Alberta senator-in-waiting claimed expenses over $28,000

Alberta Conservative senator-in-waiting Doug Black claimed tens of thousands of dollars in expenses in an 18-month period, including first-class flights and luxury hotels, documents obtained by the Canadian Taxpayers Federation reveal.

They show that Black expensed more than $28,000 between February 2011 and August 2012.

The previous board chair, Jack Perraton, claimed a total of $434.01 in three and a half years.

Black claimed several first-class flights to Toronto, Vancouver and other cities. He also claimed nearly $1,300 for a two-night stay at the Four Seasons Hotel in Houston and the same amount for two nights at Toronto’s Ritz Carleton.

The University of Calgary reimbursed Black for these expenses, and others, even though its policy only allows economy flights and standard rooms, Scott Hennig of the Canadian Taxpayers Federation said.

“There are some pretty lavish expenses there that probably should not have gone through,” Hennig said Tuesday.

“I mean you got to think some kid at the U of C whose tuition is helping pay for some of this is probably scrambling to get together $500 for his rent this month, let alone staying at a $500 a night hotel.”.

Black is out of the country and could not be reached for comment. He outpolled all other candidates in this year’s provincial senate race, held in conjunction with Alberta’s election. That means he is first in line to replace Alberta Senator Joyce Fairbairn, who is suffering from dementia.

In response to requests for an interview with University of Calgary president Elizabeth Cannon, the university instead offered a brief telephone interview with Jonathan Gebert, its vice president of finance.

But in response to repeated questions about how Black was allowed to apparently breach university expense-claim policy, Gebert repeatedly stated that the university had improved its financial controls over hospitality and transportation expenses as part of its “continuous improvement program.”

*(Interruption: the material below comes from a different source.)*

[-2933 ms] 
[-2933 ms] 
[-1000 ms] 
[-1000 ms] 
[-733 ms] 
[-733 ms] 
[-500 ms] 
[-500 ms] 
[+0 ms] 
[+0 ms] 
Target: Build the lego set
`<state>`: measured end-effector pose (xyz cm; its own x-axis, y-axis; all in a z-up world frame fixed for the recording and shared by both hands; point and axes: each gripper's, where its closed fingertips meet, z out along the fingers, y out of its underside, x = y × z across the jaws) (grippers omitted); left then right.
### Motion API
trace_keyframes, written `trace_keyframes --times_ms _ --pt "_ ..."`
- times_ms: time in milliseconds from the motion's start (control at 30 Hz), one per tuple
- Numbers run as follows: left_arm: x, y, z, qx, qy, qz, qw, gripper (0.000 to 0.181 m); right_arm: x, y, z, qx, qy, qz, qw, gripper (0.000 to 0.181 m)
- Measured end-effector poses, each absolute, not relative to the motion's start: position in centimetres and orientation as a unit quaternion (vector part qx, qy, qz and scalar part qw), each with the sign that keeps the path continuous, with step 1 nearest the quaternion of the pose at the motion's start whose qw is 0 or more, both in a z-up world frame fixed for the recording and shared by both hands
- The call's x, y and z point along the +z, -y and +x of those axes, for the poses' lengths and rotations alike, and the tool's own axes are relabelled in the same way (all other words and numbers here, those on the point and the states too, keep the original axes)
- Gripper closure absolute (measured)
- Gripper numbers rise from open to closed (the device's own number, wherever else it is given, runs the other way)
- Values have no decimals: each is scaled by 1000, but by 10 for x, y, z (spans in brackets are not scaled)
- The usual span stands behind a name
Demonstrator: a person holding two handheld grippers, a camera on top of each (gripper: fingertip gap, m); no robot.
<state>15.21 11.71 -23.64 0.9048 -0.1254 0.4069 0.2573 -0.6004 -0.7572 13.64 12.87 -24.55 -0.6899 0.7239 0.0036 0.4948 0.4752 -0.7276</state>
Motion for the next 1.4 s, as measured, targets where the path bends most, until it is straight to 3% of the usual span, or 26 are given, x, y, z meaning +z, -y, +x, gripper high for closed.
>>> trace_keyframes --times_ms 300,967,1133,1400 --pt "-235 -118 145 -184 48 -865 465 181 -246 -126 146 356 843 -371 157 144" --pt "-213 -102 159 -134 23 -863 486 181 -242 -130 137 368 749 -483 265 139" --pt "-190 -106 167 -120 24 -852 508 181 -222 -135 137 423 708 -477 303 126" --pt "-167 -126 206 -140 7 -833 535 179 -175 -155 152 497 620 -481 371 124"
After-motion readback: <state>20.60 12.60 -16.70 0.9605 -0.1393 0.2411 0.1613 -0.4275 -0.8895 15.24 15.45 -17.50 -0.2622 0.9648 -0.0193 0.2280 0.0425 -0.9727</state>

Hennig questions why the university allowed Black to claim first-class airfare and hotels to attend speeches by current federal minister John Baird in Vancouver and former federal minister Jim Prentice in Toronto. He also questions why Black was allowed to claim nearly $3,000 for first-class airfare to Ottawa to attend the ceremony at which former governor general Michaelle Jean was inducted as chancellor of the University of Ottawa.

“Doug Black is the chairman of the Michaelle Jean foundation,” Hennig said. “So that seems like it would have been foundation business, not U of C business. So there are a lot of questionable ones or lack of documentation when it comes to why he had to fly around the country so much.”

The documents also show the university, in December last year, paid half the fare for a return flight for Black from Miami to Calgary to attend a board of governors meeting. Hennig questions this claim because Black spent a week in Calgary before returning to Miami.

While in Calgary, Black often hired personal limousines to attend university functions or ferry him to the airport, rather than driving himself. On Sept. 23 last year, Black hired a limo to take him to, and from, the Ranchmen’s Club in Calgary for a board of governors’ dinner before a board meeting. He expensed the board’s dinner – more than $2,000 – plus $260 for the limo ride.

In a news release Tuesday, the university claimed Black’s improper expense claims were uncovered by a quarterly review of the chairman’s expenses in June. It found the “error” made by Black in claiming first-class flights and Black “promptly” cut the university a cheque for nearly $5,400.

“Concurrently, the University of Calgary received a request under the FOIP Act” from Hennig and discovered a second error made by Black in claiming liquor, for which the chairman wrote another cheque for $56.

“I don’t believe that explanation,” Hennig said. “It seems like too much of a coincidence that the university only discovered the problems at the exact same time that they received my FOIP request.